- _TASK GOAL_
Repeat the stretch of entries below from the line with "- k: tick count" through the line with "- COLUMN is". Include both ends and add nothing.

──────────────────────────────

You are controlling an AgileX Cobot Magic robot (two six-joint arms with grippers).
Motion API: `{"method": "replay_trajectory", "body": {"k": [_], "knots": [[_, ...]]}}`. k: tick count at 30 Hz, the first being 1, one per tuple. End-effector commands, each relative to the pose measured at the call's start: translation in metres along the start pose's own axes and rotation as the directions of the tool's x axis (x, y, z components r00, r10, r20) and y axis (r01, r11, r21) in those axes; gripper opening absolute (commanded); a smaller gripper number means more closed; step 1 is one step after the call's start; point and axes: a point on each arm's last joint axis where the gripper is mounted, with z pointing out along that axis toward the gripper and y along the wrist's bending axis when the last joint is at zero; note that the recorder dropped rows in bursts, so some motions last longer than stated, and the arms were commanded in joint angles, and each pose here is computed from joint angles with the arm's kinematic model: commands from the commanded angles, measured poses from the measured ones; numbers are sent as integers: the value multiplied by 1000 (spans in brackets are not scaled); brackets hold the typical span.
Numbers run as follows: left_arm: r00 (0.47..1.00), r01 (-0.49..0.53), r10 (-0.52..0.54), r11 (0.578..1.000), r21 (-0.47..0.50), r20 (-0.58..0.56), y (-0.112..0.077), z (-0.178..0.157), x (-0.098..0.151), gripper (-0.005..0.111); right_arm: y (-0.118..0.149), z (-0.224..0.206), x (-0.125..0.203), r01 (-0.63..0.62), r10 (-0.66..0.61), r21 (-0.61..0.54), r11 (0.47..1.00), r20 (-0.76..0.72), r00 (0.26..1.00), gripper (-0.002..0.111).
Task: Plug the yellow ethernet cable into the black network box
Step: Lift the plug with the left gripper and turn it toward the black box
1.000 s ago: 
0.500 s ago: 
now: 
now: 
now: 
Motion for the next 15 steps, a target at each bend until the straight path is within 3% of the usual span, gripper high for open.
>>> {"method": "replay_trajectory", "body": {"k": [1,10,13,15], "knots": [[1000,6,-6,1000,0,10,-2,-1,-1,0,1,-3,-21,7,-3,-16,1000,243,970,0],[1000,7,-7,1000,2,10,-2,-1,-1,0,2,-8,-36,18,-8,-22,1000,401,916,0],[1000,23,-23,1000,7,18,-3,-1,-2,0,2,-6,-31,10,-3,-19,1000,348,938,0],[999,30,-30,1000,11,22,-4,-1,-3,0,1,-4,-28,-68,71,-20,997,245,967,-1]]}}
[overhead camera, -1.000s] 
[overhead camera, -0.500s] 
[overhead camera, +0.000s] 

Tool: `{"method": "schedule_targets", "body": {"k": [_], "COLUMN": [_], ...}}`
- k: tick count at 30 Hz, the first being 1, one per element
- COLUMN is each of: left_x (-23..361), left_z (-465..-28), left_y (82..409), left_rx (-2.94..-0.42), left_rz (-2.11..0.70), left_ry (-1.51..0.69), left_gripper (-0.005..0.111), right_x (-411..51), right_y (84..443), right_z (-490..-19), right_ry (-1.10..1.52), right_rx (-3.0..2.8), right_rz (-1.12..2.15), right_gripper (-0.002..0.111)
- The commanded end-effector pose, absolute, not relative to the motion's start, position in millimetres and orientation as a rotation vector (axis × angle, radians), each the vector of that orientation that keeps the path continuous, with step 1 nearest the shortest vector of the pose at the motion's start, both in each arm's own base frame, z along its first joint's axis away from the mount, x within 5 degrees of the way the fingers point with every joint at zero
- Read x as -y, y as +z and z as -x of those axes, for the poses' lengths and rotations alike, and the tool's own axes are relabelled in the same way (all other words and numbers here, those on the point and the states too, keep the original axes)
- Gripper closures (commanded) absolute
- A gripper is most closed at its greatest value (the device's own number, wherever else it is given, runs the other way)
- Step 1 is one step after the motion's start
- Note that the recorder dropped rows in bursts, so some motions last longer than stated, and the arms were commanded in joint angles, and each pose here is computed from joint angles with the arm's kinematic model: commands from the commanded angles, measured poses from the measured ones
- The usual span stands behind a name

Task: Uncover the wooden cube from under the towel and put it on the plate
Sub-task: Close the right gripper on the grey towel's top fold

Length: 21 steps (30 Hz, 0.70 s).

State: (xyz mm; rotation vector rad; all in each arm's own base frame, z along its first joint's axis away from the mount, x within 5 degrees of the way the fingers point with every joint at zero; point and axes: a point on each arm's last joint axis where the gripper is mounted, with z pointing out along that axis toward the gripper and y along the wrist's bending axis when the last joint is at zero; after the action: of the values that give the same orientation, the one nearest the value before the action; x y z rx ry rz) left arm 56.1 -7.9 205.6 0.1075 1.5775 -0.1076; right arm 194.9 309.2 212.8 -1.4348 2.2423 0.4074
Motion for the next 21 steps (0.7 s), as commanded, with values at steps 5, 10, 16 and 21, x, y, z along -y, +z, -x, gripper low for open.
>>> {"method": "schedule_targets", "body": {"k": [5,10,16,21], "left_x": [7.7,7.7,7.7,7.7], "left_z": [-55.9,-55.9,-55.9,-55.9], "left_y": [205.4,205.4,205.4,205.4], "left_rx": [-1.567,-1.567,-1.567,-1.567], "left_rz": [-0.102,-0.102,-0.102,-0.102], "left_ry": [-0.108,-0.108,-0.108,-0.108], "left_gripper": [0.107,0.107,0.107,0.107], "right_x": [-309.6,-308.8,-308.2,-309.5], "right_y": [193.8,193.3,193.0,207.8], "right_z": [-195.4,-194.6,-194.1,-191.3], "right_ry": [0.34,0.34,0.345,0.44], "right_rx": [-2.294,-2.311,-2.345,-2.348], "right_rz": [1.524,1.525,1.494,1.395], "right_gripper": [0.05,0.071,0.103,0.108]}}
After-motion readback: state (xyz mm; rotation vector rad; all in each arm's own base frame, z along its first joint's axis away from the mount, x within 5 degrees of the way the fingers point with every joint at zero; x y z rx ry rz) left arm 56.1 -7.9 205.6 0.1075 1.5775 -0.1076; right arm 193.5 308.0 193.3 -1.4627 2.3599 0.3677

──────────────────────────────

- _ANSWER_
- k: tick count at 30 Hz, the first being 1, one per element
- COLUMN is each of: left_x (-23..361), left_z (-465..-28), left_y (82..409), left_rx (-2.94..-0.42), left_rz (-2.11..0.70), left_ry (-1.51..0.69), left_gripper (-0.005..0.111), right_x (-411..51), right_y (84..443), right_z (-490..-19), right_ry (-1.10..1.52), right_rx (-3.0..2.8), right_rz (-1.12..2.15), right_gripper (-0.002..0.111)

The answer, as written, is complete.